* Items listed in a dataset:
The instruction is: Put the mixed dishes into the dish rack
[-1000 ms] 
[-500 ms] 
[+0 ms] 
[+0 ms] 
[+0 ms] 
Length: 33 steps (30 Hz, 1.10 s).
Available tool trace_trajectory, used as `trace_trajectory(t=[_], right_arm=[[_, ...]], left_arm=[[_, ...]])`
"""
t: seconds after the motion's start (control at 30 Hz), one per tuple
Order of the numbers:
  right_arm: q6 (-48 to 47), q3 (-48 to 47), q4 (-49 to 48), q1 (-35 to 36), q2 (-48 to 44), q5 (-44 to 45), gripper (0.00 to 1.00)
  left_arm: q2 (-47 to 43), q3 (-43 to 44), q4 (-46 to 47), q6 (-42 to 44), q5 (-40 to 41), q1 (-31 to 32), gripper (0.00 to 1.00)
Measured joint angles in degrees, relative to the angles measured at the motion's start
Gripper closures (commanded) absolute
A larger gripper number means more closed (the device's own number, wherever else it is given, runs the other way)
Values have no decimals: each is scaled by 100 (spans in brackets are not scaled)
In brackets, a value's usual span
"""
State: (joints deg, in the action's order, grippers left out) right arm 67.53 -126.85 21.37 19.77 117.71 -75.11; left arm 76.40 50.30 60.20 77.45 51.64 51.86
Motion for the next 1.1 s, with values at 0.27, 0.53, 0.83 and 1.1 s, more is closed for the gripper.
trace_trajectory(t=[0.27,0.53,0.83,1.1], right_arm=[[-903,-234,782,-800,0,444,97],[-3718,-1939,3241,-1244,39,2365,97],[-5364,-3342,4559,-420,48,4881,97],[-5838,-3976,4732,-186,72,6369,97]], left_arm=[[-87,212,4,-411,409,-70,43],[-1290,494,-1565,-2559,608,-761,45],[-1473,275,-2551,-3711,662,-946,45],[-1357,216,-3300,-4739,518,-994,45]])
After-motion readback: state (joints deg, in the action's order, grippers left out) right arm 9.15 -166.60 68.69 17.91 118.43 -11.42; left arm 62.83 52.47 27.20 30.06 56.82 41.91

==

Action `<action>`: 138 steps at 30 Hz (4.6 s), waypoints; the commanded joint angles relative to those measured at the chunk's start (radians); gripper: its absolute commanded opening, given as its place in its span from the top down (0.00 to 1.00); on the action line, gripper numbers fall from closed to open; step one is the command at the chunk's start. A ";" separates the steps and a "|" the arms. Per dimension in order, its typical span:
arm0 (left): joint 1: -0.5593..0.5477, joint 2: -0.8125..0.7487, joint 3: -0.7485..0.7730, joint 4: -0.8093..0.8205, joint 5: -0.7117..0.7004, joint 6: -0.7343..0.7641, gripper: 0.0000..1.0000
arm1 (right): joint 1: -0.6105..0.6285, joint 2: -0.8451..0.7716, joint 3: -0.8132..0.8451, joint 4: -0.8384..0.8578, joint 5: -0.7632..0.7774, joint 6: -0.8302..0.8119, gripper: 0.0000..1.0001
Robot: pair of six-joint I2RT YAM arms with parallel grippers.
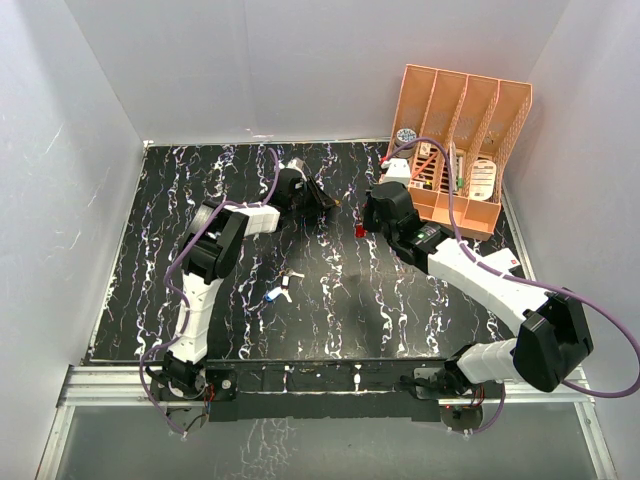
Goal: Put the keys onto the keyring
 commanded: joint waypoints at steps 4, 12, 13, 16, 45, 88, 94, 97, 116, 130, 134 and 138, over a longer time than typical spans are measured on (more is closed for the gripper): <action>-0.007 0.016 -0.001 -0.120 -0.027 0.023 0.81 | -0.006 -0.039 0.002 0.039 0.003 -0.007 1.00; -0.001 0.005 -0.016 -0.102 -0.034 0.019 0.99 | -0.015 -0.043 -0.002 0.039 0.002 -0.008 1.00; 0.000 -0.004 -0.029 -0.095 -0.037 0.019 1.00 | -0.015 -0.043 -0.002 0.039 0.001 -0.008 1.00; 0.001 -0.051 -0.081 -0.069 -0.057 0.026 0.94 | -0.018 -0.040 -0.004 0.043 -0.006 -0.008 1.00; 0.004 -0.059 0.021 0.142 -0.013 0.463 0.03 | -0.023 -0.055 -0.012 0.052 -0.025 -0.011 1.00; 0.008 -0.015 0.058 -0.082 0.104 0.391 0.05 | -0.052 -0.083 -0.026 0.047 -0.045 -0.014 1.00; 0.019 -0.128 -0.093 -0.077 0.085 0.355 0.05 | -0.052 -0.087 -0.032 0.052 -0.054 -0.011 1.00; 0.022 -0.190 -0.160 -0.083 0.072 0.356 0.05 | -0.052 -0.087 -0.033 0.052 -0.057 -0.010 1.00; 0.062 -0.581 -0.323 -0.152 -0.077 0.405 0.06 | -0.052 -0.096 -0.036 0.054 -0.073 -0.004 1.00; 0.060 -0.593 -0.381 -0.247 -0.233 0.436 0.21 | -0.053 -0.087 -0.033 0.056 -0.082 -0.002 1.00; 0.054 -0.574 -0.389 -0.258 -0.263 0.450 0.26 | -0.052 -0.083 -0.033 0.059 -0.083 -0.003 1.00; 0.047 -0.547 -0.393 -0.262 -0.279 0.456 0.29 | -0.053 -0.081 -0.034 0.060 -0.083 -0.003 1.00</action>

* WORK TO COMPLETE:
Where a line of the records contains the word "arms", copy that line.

* ANSWER BOX:
Action `<action>`: 138 steps at 30 Hz (4.6 s), waypoints; the commanded joint angles relative to those measured at the chunk's start (radians); gripper: its absolute commanded opening, given as its place in its span from the top down (0.00 to 1.00); on the action line, gripper numbers fall from closed to open; step one is the command at the chunk's start. A ";" separates the steps and a "|" the arms. Per dimension in order, its typical span:
Robot: pair of six-joint I2RT YAM arms with parallel grippers.

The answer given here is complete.